BullVal$ would be a beneficial tool in culling decisions as well as determining early on if a bull would be worth adding to the herd (if his predicted TSp and NM$ would jointly be beneficial in a profitable market). Figure 4 shows the number of bulls per each $50,000 BullVal$ bin added, involuntarily culled, and voluntarily culled between the August and December 2020 trimesters. Logistically, we would like to see bulls added to the herd with positive BullVal$ bins and conversely, culled bulls with negative BullVal$; however, this did not hold true with the case study herd. Out of the 20 new bulls added to the collection herd, all bulls had negative BullVal$. Out of 41 voluntary-culled bulls, 17 (41%) bulls had a BullVal$ below $0.

This model and case study had limitations and challenges. First, the sales data available for this study were average sales prices for orders, which could contain multiple bulls, all averaging to the same price. This does not accurately portray the actual sales price of a bull semen. Moreover, a company may sacrifice on sales price to foster a budding relationship with a new market, undervaluing bulls and losing present revenue for (hopeful) future gain. Additional business relationships, contracts, and government regulations, among other constraints are not considered in this study, but would play significant roles in pricing and market distribution. Lastly, the adoption of an objective tool can be a challenge when competing interests exist. It would be beneficial for the tool to be modified or updated to reflect market changes and bull herd demographics.
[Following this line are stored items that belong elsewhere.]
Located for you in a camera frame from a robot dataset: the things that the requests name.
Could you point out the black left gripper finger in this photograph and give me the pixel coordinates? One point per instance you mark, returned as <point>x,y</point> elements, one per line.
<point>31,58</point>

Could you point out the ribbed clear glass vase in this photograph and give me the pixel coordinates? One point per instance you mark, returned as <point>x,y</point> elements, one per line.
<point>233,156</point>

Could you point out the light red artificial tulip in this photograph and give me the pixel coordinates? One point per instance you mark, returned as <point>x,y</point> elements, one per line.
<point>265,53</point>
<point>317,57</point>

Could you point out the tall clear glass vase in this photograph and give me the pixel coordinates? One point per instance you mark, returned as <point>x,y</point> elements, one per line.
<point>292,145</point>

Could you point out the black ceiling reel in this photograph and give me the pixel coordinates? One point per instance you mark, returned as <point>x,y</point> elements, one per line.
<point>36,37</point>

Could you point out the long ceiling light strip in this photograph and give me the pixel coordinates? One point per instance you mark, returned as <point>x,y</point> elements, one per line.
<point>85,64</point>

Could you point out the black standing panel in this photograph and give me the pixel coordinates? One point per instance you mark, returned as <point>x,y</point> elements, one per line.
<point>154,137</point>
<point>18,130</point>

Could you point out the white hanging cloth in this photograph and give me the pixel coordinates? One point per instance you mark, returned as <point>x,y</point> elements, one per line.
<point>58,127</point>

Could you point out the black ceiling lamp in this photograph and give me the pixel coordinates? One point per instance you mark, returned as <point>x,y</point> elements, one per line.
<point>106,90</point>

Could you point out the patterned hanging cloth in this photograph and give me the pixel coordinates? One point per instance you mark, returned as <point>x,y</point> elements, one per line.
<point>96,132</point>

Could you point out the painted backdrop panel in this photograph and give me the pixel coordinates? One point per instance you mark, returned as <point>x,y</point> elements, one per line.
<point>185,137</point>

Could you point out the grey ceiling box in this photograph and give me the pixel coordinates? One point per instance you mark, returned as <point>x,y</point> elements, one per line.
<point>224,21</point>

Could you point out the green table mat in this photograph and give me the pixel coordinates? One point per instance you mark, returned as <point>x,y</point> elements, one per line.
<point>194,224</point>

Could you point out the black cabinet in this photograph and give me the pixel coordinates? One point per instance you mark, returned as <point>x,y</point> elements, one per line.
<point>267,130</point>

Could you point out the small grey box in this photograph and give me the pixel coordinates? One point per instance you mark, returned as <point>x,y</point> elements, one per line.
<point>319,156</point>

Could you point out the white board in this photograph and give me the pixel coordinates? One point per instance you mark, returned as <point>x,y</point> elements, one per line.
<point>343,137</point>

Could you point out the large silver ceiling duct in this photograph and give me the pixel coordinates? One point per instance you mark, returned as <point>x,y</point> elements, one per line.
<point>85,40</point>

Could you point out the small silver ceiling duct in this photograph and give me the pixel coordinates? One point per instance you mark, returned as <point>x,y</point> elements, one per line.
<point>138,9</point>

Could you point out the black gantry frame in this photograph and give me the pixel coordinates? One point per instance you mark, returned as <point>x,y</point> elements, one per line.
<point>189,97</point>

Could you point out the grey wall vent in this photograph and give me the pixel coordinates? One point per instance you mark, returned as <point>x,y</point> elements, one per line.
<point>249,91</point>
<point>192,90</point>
The authors suggest that this tool would be most beneficial in culling decisions when tied into the product allocation and collection scheduling process. Bulls with negative BullVal$ should be culled before high BullVal$ bulls (barring any health issues), to make way for more profitable replacements. An example of how this may fit into a collection scheduling process is in a situation where collection spots are limited, we would prioritize higher BullVal$ bulls for those spots. A similar case can be made with product allocation: assigning higher BullVal$ bulls to markets would capitalize on the potential net revenue. Again, this model would need to be updated routinely (2-3 times/year) to reflect the current bull population and market characteristics.

4. Conclusions

The present study demonstrated that a Markov chain model can be used to provide economic valuation of dairy bulls, while focusing on the most important factors contributing to replacement decisions, such as age, predicted semen production, and predicted genetic merit. The Markov chain model allows for user-defined input based on current replacement policy and bull demographics. This model provides a new metric of ranking and valuing bulls based on their actual contribution to revenue of the company. A negative bull value indicates that the chosen bull is less profitable than the predicted discounted lifetime profit of a new young sire of average production capabilities, suggesting the bull should be culled. A case study demonstrated the tool’s feasibility of valuing and ranking a herd and highlighted pitfalls with data availability. The range of BullVal$ encountered were -$316,748 to $497,710, with 49% of bulls recommended for culling based on negative BullVal. A bull’s NPV was influenced primarily by market allocation and pricing, as well as the interaction of sperm production with genetic merit. This decision support tool is contained within an Excel workbook, allowing individual bull valuation and whole-herd assessment.